WORK TASK:
Every line that contains the word "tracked" should be copied from the records below.

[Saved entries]

_ _ _ _ _

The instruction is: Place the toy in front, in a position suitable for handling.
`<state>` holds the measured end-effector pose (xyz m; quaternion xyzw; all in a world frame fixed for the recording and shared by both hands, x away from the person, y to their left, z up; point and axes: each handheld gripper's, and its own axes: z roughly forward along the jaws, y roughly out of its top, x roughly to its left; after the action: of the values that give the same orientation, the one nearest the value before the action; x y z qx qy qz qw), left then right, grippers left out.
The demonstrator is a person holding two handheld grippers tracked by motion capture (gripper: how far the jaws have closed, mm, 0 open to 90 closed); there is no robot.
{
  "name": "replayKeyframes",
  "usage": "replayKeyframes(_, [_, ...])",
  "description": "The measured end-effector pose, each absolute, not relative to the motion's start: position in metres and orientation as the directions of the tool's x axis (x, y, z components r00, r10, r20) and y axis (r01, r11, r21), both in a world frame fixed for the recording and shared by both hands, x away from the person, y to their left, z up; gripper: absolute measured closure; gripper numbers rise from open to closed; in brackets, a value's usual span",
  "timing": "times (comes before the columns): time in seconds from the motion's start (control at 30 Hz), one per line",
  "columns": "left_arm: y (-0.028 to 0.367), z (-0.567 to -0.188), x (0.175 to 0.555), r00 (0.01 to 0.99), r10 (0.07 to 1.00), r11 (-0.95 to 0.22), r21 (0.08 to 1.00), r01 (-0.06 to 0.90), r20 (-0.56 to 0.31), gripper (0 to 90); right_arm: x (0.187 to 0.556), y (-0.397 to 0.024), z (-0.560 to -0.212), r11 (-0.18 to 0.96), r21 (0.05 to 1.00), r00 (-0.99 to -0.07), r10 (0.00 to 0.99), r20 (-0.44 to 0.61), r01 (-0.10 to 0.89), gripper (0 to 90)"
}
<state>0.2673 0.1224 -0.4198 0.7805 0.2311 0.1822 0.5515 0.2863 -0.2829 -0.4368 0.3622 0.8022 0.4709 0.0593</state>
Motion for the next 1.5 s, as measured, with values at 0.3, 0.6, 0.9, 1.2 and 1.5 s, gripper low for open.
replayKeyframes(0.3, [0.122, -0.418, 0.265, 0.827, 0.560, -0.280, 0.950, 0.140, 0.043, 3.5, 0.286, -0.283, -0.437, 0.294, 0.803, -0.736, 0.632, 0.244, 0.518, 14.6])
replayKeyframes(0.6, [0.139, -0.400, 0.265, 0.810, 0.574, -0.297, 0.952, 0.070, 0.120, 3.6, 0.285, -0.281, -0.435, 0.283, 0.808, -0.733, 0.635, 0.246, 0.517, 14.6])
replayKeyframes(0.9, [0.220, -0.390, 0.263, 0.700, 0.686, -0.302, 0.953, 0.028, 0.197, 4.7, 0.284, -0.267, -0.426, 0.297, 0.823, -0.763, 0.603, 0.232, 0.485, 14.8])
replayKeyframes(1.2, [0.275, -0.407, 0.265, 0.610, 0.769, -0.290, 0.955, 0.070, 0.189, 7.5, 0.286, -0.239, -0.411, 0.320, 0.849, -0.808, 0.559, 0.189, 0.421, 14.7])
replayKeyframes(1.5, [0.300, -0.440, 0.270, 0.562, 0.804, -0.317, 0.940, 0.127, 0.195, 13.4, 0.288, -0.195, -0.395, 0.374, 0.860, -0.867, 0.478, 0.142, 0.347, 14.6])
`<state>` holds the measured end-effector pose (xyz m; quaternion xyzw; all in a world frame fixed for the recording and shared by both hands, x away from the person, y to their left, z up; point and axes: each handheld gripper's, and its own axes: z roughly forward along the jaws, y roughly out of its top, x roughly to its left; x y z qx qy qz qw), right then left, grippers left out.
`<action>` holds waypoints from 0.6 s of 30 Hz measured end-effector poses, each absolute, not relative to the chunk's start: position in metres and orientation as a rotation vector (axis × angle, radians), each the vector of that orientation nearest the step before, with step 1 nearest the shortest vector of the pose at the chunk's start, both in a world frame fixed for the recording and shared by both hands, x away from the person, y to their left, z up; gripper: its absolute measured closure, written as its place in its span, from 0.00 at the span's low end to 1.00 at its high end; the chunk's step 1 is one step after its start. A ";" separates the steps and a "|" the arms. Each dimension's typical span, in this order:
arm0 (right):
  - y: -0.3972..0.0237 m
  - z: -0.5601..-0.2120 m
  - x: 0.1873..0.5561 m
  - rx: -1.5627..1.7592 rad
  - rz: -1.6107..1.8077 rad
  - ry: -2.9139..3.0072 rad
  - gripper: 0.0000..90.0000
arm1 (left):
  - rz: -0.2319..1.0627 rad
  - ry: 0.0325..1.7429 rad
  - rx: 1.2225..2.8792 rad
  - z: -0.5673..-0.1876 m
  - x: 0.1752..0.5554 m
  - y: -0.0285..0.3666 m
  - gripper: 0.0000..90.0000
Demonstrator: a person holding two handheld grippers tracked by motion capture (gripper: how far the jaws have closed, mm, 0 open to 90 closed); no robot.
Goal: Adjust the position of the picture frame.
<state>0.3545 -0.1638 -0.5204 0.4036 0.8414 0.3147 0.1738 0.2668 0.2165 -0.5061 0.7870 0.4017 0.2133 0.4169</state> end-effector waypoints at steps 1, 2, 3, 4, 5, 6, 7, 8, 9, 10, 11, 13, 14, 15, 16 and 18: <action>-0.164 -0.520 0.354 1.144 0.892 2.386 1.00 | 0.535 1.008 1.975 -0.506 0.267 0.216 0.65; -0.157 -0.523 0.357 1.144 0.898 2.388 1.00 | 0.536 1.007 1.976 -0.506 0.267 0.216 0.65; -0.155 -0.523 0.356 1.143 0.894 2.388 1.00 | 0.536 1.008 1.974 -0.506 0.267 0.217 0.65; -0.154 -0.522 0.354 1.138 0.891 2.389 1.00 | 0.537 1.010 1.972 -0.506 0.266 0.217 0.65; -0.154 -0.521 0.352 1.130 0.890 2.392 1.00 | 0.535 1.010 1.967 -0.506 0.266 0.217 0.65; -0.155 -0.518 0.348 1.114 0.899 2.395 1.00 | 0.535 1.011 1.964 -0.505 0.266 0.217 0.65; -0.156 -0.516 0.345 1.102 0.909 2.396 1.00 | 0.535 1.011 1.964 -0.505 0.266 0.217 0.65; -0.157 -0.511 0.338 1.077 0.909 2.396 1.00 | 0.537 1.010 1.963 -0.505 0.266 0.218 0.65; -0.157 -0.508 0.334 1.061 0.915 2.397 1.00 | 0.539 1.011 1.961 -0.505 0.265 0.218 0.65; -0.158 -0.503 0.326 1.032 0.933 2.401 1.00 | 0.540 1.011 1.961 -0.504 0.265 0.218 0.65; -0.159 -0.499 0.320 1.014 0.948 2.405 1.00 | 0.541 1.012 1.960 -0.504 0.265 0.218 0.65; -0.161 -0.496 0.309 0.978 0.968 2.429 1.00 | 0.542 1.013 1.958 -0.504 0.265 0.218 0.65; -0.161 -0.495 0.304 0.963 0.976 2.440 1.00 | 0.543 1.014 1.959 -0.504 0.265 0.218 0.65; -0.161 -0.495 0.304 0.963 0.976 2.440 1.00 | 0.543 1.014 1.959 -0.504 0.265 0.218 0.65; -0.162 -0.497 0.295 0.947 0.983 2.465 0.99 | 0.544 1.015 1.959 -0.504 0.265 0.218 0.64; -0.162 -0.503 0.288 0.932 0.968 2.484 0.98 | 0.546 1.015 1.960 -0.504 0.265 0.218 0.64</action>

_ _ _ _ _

SOLUTION TO THIS EXERCISE:
The demonstrator is a person holding two handheld grippers tracked by motion capture (gripper: how far the jaws have closed, mm, 0 open to 90 closed); there is no robot.
Demonstrator: a person holding two handheld grippers tracked by motion capture (gripper: how far the jaws have closed, mm, 0 open to 90 closed); no robot.

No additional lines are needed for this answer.